The base analogs 6-N-hydroxylaminopurine (HAP) and 2-amino-HAP (AHAP) are potent mutagens in bacteria and eukaryotic organisms. Previously, we demonstrated that a defect in the Escherichia coli ycbX gene, encoding a molybdenum cofactor-dependent oxidoreductase, dramatically enhances sensitivity to the toxic and mutagenic action of these agents. In the present study, we describe the discovery and properties of a novel suppressor locus, yjcD, that strongly reduces the HAP sensitivity of the ycbX strain. Suppressor effects are also observed for other purine analogs, like AHAP, 6-mercaptopurine, 6-thioguanine, and 2-aminopurine. In contrast, the yjcD defect did not affect the sensitivity to the pyrimidine analog 5-fluorouracil. Homology searches have predicted that yjcD encodes a putative permease of the NCS2 family of nucleobase transporters. We further investigated the effects of inactivation of all other members of the NCS2 family, XanQ, XanP, PurP, UacT, UraA, RutG, YgfQ, YicO, and YbbY, and of the NCS1 family nucleobase permeases CodB and YbbW. None of these other defects significantly affected sensitivity to either HAP or AHAP. The combined data strongly suggest that YjcD is the primary importer for modified purine bases. We also present data showing that this protein may, in fact, also be a principal permease involved in transport of the normal purines guanine, hypoxanthine, and/or xanthine.

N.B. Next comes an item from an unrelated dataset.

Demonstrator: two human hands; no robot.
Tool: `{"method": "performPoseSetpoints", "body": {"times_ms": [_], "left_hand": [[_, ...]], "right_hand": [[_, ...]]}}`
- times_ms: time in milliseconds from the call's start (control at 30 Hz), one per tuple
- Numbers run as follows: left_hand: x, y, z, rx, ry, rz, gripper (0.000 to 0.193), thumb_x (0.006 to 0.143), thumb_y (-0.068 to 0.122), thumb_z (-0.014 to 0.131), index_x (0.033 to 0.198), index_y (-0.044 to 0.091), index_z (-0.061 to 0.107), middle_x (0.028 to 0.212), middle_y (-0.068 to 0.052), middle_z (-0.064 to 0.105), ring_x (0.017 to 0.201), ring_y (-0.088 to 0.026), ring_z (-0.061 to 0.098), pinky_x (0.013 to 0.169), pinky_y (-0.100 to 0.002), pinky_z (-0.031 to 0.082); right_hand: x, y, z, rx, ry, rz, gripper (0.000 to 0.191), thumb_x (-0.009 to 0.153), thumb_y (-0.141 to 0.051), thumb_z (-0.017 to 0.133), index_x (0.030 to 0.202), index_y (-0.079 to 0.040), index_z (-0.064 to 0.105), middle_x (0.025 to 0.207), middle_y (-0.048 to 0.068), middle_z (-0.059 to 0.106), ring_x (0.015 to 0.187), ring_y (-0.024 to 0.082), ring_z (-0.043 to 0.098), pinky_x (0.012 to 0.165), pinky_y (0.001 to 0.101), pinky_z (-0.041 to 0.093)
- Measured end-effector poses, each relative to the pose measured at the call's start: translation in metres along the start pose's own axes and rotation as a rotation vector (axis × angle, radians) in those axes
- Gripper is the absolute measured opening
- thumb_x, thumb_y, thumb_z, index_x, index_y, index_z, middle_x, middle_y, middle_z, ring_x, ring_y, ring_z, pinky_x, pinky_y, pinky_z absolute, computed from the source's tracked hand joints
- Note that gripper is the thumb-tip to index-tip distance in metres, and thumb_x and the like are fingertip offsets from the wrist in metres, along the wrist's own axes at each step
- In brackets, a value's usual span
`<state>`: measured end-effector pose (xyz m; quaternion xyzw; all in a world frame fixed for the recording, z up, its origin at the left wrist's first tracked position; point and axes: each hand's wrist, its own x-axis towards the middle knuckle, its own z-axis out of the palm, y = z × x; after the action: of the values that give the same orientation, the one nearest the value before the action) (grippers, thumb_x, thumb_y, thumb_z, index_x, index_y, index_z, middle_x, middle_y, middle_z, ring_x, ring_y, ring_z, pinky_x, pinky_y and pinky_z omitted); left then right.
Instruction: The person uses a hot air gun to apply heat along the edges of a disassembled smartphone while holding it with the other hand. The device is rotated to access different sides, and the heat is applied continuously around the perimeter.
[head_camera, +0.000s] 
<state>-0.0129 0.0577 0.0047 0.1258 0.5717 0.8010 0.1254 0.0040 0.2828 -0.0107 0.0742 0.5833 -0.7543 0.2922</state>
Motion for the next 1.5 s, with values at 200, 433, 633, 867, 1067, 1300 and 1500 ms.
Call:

Nucleotide metabolism is a critical aspect of the overall metabolism of the cell, as it is central to the core processes of RNA and DNA synthesis. At the same time, nucleotide metabolism can be subverted by analogs of the normal DNA or RNA bases, leading to highly toxic and mutagenic effects. Thus, understanding how cells process both normal and modified bases is of fundamental importance. This work describes a novel suppressor of the toxicity of certain modified purine bases in the bacterium Escherichia coli. This suppressor encodes a putative high-affinity nucleobase transporter that mediates the import of the modified purine bases. It is also a likely candidate for the long-sought high-affinity importer for the normal purines, like guanine and hypoxanthine.